Le riche patrimoine des fonds marins corses
Lors de la Seconde Guerre mondiale, l’île devenue base de l’armée américaine fut surnommée l’USS Corsica, île porte-avion. Ses fonds sous-marins en ont conservé de nombreux témoignages.
Outre les vestiges de surfaces et les lieux de mémoires, il existe le long du littoral corse entre 400 et 700 épaves sous-marines. Si certaines viennent de l’Antiquité, nombreuses sont celles qui datent de la Seconde Guerre mondiale. Notamment, celle d’un bombardier B26, reconnue par les plongeurs comme l’une des plus belles épaves de Méditerranée. En plus d’être pratiquement intacte, cette épave véhicule une belle histoire racontée en images dans le film documentaire du Niçois Kevin Sempe, réalisateur sousmarin et de son coréalisateur, Franck Guerin. Mais, avant d’aborder l’histoire du B26 de Lavasina, il est nécessaire de raconter le contexte historique qui a fait qu’il se trouve actuellement posé dans les fonds marins corses.
USS Corsica, l’île porte-avions
Sa position peu éloignée du littoral a permis à la Corse de jouer un rôle important lors de la campagne d’Italie et du débarquement de Provence. Ce qui lui valut le surnom imagé de « porte-avions insubmersible ». Ce n’est donc pas un hasard, si, après sa libération par la Résistance insulaire, les forces italiennes et l’Armée française le 4 octobre 1943, l’armée américaine a choisi ce site stratégique pour installer trois escadrons : les 64th, 65th et 66th Fighter Squadron baptisés The Black Scorpions (Scorpions noirs), les Fighting cocks (Coqs de combat) et les Exterminators (Exterminateurs) soit plus de 50 000 soldats nord-américains. Des escadrons d’aviation d’élite qui donneront à la Corse, le surnom d’USS Corsica, l’île porte-avions - United States Ships (USS) étant le préfixe donné aux navires de l’US Navy. Dès lors, bombardiers, chasseurs et avions de reconnaissance sont positionnés sur 17 terrains d’aviation militaire disséminés sur l’île, en particulier le long de la côte orientale dont l’actuel aéroport de Bastia Poretta.
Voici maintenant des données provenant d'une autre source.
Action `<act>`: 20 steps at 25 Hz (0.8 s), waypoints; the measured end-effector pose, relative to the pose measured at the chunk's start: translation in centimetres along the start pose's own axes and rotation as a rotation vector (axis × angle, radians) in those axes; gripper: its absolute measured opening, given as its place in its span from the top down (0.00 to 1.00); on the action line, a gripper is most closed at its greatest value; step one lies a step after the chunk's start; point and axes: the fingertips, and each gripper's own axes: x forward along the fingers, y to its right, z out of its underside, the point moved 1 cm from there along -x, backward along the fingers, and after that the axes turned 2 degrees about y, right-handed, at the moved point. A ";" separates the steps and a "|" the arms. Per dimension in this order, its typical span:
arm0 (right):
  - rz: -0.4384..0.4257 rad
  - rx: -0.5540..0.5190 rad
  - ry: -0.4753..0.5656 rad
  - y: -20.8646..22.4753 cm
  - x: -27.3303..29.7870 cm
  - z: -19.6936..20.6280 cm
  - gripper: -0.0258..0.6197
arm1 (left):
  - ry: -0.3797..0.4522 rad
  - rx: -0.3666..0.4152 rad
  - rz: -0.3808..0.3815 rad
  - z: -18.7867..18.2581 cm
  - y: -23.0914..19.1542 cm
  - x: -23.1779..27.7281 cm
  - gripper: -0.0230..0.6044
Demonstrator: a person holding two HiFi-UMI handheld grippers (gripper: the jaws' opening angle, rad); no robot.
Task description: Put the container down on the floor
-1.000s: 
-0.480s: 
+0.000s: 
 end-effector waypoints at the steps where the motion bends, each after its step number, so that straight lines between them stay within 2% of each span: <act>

Nombre de ces terrains ne seront que des installations temporaires avec des pistes en tôles Marston – tôles américaines perforées et clipsables et n’ont laissé que peu de traces. Les Américains chapeautent également les escadrilles françaises, Dauphiné, Navarre et surtout La Fayette.
Un bombardier miraculé
« Cette épave du B26 Marauder tombé en mer en 1944 et qui repose par 65 m de fond au large de Lavasina est très touchante », raconte Kevin Sempe.
Il avoue que parmi les six tournages de la série présentant des épaves du monde entier c’est, avec un paquebot au large du Canada, l’une de celles qui l’ont le plus marqué. « Après le tournage, je suis même revenu à titre personnel pour la revisiter. Intégral, sans gros dommages, on a presque l’impression que l’avion est prêt à décoller. » Et, c’est normal, car sa submersion s’est a priori faite en douceur.
On est le 12 juillet 1944, après le bombardement réussi d’une gare ferroviaire en Italie, douze B26 Marauder se dirigent vers la Sardaigne pour rejoindre leur base. Mais, après deux pannes simultanées de deux moteurs, l’un des appareils, le B6 F numéro 42-96 305, construit aux usines Glenn Martin, est obligé d’amerrir au large de Lavasina, petit village situé sur le littoral à 7 km au nord de Bastia. Les témoins voient alors le pilote, le lieutenant Krug, poser le bombardier en surfant sur une vague les deux moteurs coupés. Il a réussi à le faire amerrir à plat ce qui explique le bon état de la carlingue. Soixante-seize ans après son naufrage, Kevin peut témoigner que « les hélices ne sont pas tordues, les verrières du nez de l’avion, de la tourelle de mitrailleuses et l’habitacle sont toujours intacts et l’on peut encore trouver à l’intérieur des parachutes ou autres matériels. ».
Épave quasiment intacte, si l’on excepte quelques trous dans les dérives
Quant à l’équipage, sauf trois membres qui avaient péri en vol, il a été récupéré sain et sauf par les marins d’une vedette britannique qui cabotait dans la zone. Ce naufrage en douceur sans perte humaine est resté dans les mémoires comme un vrai miracle !
Produit par Élodie Polo Ackermann et Camille Plouin, le reportage très documenté entre passé et présent sera diffusé le 6 décembre prochain sur Planète +.